### Provided material
-- -- --
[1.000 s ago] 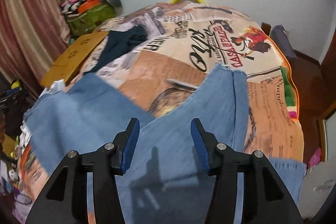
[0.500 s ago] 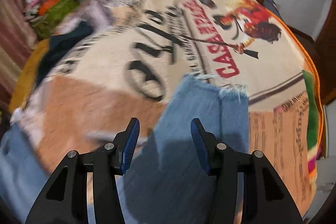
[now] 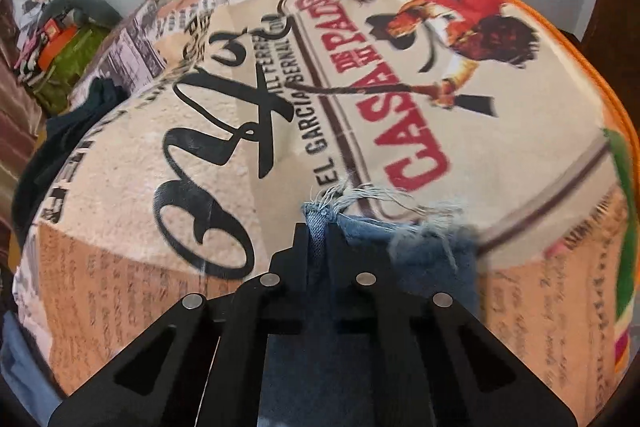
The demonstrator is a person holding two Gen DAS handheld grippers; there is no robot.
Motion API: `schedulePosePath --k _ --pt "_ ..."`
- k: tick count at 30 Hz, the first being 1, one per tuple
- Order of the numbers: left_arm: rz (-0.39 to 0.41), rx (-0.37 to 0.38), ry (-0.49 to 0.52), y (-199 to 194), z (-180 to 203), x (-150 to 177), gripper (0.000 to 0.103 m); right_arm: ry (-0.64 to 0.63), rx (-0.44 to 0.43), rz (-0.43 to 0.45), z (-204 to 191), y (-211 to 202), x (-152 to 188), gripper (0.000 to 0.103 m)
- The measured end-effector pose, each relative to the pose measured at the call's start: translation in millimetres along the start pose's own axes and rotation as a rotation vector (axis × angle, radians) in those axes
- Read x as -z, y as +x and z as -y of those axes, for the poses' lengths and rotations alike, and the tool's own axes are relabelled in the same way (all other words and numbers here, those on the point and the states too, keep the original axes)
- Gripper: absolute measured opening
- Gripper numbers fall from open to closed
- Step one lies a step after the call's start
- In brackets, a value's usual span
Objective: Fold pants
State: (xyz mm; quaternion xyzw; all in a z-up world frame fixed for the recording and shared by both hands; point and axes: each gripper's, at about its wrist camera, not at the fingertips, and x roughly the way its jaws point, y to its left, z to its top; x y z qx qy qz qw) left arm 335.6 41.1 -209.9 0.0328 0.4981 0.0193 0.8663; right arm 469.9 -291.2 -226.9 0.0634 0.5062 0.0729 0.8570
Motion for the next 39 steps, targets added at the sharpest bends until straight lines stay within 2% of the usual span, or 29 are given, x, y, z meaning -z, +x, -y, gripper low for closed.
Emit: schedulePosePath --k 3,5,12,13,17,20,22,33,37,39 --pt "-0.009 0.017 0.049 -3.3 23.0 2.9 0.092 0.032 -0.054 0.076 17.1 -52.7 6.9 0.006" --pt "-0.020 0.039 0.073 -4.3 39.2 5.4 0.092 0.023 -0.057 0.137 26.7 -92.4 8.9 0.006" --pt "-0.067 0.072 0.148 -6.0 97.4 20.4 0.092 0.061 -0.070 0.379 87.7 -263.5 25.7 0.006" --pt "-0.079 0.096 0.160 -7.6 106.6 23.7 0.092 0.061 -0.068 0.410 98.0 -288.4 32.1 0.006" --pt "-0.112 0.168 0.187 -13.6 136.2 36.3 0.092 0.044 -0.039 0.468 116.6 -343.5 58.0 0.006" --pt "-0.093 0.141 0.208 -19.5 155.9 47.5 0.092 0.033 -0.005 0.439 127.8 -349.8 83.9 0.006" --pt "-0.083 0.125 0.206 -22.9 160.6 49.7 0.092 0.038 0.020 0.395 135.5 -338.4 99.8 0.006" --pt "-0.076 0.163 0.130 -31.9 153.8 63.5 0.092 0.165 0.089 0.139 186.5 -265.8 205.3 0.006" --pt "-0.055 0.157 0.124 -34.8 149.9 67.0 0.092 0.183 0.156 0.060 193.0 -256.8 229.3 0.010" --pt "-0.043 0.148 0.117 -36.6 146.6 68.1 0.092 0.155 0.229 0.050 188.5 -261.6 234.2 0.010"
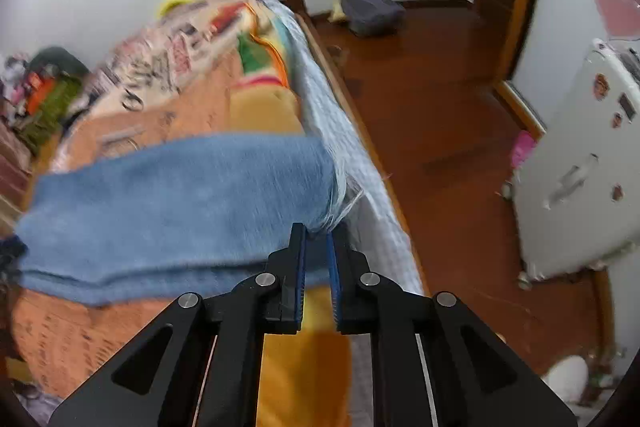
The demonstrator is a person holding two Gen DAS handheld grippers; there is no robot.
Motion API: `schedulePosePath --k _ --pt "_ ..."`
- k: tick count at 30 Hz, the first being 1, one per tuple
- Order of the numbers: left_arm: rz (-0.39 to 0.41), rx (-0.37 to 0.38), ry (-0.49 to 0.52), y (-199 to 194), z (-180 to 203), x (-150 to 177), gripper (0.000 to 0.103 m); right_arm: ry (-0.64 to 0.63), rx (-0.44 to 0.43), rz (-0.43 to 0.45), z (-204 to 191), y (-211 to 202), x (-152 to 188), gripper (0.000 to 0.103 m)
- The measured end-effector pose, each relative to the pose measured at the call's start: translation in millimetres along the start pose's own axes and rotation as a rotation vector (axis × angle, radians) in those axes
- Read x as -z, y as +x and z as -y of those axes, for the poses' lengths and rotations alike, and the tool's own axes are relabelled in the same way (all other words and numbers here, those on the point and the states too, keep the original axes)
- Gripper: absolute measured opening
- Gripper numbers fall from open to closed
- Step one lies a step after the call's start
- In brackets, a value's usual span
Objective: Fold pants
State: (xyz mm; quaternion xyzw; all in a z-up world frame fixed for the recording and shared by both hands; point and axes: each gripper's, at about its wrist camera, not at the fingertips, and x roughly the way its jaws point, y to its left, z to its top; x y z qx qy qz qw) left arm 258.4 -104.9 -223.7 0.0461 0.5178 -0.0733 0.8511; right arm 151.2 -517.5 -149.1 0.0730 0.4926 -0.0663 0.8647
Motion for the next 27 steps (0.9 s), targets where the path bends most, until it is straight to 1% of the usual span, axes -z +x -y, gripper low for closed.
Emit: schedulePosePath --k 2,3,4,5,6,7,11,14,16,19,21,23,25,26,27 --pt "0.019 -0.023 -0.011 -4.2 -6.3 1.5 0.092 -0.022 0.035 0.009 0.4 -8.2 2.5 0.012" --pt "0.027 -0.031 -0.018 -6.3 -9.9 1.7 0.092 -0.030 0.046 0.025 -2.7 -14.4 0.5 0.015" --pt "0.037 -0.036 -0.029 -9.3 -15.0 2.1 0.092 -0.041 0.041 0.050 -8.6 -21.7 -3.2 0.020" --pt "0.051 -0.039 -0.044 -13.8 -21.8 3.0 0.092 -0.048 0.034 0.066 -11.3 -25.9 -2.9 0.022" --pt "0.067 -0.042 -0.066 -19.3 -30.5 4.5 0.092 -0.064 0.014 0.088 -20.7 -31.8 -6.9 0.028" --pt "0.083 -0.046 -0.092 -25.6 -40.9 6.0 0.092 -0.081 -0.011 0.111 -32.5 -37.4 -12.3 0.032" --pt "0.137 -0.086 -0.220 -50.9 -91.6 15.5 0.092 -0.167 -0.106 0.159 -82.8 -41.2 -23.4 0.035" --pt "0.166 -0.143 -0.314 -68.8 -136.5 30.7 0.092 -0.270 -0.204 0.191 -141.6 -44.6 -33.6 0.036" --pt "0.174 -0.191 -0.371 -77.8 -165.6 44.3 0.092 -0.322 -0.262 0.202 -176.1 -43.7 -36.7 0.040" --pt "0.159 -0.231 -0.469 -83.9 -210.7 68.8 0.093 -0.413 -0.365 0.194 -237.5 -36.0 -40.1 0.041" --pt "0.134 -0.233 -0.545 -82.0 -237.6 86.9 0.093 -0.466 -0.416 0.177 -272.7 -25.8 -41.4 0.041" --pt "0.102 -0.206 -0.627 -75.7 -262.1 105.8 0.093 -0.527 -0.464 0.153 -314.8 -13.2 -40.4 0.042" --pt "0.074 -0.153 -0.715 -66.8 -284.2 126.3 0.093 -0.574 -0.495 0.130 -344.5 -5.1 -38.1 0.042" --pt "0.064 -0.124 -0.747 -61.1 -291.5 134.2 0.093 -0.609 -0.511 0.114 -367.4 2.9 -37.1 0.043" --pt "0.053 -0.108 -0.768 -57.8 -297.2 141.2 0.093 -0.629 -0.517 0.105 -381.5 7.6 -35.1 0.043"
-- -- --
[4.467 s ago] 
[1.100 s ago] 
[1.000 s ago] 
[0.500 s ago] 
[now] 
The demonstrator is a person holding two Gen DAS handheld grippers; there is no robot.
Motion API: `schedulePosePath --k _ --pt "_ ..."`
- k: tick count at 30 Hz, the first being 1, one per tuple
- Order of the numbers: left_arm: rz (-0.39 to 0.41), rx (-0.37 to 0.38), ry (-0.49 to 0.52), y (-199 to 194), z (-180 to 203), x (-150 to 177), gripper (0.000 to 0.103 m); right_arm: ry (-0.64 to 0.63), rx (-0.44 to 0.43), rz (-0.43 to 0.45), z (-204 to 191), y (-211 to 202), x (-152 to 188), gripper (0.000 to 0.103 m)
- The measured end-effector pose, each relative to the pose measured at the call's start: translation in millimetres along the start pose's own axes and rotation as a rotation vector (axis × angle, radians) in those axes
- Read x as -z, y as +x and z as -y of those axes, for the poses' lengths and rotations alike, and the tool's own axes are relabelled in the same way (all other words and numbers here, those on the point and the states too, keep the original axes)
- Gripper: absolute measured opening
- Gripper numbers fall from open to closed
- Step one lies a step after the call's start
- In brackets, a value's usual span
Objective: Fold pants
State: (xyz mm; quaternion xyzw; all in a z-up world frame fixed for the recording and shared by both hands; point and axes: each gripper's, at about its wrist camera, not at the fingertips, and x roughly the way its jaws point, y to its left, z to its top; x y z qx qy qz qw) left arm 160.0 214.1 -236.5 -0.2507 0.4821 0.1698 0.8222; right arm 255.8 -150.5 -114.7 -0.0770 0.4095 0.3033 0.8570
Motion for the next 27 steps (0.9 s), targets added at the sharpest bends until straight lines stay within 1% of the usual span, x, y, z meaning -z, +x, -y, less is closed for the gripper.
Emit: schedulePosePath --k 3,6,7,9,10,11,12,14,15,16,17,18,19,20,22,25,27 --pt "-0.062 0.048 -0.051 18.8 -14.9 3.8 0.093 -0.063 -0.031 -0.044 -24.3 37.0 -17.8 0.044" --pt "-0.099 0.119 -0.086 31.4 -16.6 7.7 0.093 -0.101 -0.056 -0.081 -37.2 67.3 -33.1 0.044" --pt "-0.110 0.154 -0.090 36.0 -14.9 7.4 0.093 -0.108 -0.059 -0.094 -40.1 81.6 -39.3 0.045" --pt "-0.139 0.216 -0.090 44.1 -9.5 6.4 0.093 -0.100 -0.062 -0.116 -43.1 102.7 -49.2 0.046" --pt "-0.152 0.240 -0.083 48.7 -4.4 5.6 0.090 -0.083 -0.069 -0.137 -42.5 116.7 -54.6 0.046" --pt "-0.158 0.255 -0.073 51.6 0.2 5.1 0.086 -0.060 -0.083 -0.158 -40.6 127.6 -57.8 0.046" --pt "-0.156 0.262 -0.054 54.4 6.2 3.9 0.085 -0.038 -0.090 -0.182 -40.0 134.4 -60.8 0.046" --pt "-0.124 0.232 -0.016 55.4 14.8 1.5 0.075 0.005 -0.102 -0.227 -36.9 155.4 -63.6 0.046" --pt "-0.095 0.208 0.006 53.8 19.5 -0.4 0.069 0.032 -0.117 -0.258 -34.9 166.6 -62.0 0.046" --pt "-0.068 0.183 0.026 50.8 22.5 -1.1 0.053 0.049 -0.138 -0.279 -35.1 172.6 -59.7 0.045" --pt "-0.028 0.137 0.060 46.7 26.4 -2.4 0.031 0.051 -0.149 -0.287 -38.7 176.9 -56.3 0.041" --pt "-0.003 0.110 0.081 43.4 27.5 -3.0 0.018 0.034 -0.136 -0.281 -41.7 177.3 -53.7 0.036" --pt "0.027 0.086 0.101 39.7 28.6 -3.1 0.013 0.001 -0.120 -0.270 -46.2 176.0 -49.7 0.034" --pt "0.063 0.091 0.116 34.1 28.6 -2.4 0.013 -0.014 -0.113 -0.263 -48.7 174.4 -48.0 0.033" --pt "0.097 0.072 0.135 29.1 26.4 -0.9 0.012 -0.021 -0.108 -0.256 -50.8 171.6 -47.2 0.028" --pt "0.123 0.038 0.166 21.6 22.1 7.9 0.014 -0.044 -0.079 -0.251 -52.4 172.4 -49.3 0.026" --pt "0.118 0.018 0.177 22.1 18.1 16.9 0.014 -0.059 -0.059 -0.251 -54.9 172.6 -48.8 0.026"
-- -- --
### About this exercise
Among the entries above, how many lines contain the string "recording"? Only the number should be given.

### Reply to the exercise
3